WHAT TO PRODUCE: Extract every line from the records below that contains the word "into".
◇ ◇ ◇ ◇ ◇
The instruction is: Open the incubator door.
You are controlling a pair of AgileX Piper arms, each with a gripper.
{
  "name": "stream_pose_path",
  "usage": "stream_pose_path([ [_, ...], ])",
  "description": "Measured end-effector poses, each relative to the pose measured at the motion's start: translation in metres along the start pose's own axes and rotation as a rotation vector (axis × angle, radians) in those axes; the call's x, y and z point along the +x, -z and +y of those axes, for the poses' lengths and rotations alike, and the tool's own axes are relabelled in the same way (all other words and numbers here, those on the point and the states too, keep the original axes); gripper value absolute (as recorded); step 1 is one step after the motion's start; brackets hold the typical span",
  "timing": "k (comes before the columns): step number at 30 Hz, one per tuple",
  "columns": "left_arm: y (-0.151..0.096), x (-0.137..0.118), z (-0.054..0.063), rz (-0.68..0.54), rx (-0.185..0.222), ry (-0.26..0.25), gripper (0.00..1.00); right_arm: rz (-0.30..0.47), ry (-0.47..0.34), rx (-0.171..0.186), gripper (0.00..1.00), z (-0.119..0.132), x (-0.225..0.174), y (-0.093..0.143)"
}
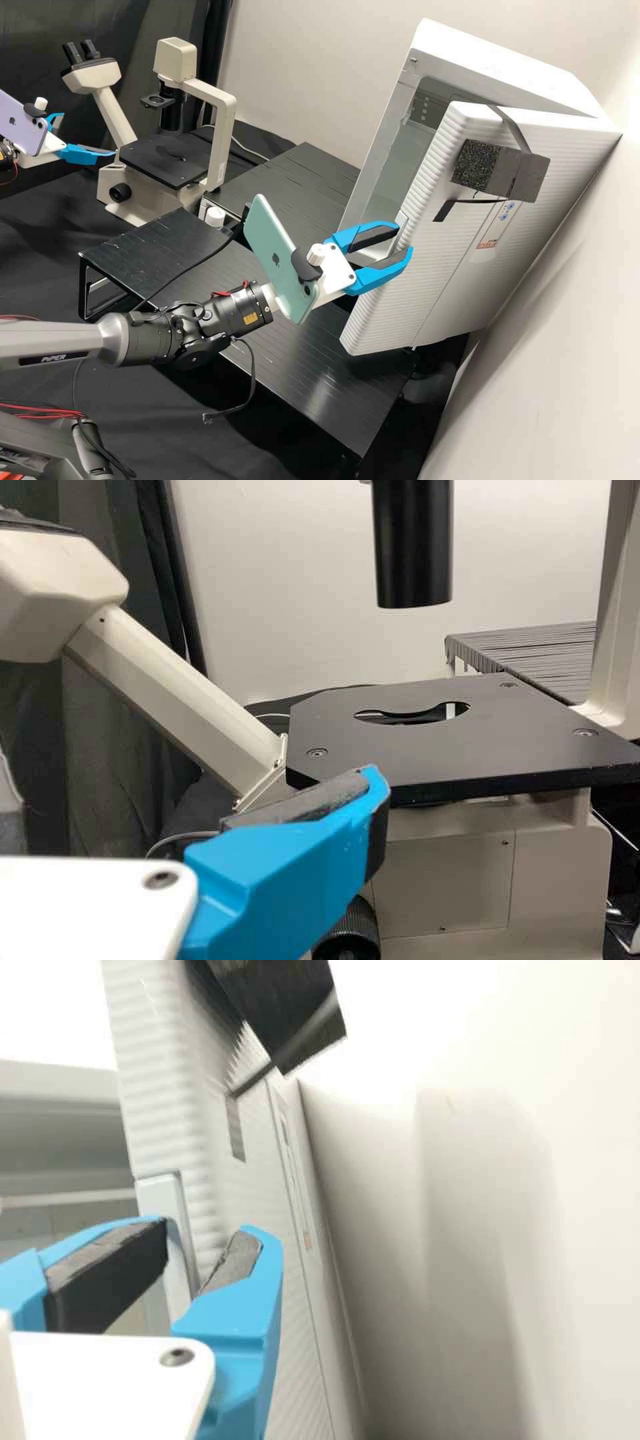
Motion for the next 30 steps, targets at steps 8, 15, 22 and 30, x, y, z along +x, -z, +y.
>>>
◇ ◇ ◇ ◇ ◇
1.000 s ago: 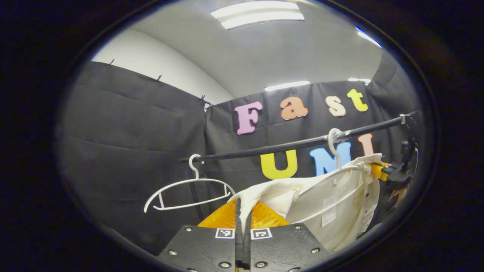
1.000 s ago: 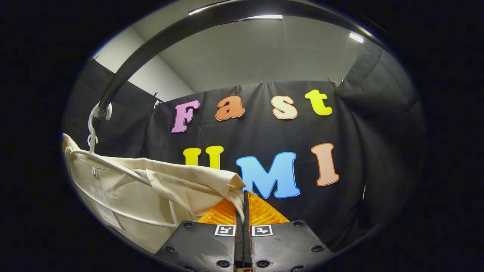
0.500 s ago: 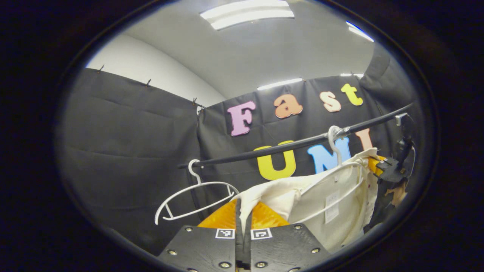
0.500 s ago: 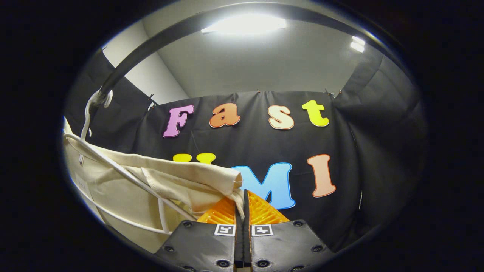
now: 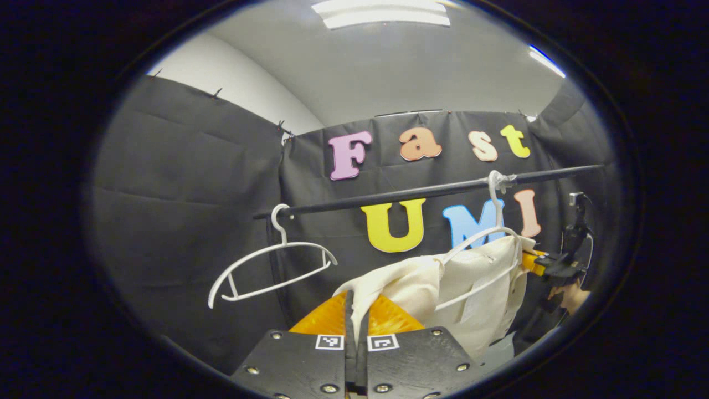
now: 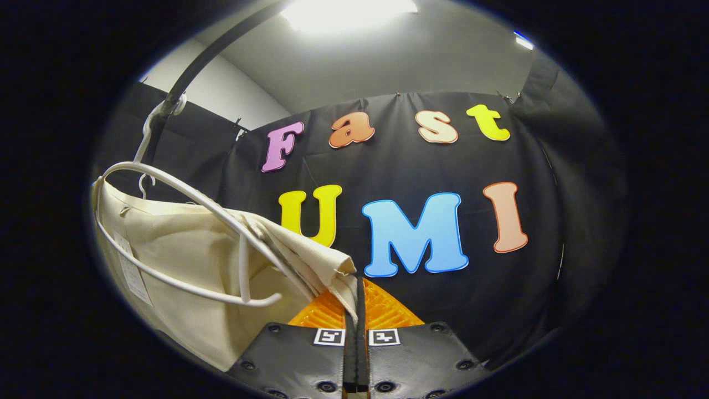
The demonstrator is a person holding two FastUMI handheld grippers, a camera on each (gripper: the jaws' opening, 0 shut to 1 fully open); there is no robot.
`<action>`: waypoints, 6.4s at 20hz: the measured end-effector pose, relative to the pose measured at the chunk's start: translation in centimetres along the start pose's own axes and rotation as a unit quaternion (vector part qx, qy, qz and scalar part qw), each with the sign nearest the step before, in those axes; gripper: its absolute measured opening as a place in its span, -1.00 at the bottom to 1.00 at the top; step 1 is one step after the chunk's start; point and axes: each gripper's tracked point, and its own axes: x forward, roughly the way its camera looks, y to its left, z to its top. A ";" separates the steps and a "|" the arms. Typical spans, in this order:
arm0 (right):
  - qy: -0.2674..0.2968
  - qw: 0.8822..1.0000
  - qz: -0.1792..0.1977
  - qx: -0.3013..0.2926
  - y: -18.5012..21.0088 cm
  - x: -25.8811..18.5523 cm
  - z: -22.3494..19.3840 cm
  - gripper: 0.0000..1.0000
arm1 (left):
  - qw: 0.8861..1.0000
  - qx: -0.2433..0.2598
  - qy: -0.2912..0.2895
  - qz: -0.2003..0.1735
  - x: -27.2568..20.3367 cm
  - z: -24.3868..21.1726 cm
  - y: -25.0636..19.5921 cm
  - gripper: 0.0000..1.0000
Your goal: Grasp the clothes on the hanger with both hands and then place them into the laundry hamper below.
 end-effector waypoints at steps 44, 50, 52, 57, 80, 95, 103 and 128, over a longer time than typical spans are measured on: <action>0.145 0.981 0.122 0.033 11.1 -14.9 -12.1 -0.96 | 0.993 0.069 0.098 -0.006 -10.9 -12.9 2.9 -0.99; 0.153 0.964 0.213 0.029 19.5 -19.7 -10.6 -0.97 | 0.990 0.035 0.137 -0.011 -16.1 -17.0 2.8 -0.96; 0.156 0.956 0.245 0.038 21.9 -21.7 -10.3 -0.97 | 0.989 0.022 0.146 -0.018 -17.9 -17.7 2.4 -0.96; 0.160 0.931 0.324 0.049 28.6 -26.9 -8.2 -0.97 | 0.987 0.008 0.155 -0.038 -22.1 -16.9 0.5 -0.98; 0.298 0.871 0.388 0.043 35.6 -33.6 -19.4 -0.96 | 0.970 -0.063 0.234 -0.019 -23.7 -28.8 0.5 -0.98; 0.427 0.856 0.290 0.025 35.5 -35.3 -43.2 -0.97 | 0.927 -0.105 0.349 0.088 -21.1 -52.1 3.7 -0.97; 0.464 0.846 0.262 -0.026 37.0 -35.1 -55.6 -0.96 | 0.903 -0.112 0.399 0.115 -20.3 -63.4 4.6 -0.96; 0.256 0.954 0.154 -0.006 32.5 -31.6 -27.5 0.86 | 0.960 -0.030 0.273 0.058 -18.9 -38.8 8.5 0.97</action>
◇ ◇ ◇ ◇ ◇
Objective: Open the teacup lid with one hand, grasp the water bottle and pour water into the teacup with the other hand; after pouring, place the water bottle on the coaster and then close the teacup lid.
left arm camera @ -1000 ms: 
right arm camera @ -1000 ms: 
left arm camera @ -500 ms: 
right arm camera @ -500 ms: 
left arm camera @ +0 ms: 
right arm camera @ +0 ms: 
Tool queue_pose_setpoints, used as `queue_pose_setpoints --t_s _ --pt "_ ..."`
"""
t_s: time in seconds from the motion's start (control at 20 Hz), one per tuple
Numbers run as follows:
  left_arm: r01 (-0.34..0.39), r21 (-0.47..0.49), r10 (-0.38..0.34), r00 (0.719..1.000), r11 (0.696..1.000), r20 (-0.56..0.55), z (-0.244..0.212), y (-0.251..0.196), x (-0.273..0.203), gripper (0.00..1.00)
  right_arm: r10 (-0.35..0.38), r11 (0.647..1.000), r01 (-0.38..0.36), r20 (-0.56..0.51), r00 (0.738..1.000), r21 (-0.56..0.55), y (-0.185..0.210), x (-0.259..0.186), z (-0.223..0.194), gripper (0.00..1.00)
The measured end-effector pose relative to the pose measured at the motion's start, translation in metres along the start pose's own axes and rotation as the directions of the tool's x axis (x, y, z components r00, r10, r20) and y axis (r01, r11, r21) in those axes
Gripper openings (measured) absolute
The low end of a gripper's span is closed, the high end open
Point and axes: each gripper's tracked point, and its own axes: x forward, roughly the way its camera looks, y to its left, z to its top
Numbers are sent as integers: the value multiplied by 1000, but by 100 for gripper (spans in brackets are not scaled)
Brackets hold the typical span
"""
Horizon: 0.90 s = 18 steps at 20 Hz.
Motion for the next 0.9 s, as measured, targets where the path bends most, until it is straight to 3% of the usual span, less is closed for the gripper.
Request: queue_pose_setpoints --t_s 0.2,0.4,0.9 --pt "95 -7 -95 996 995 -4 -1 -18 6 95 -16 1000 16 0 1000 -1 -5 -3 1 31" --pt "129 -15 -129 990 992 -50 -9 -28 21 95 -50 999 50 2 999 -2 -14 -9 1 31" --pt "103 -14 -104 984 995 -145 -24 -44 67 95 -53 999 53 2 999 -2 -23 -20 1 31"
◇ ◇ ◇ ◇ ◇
EXPECTED OUTPUT:
Your goal: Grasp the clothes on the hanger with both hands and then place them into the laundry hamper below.
Objective: Open the teacup lid with one hand, grasp the water bottle and pour water into the teacup with the other hand; after pouring, place the water bottle on the coaster and then close the teacup lid.

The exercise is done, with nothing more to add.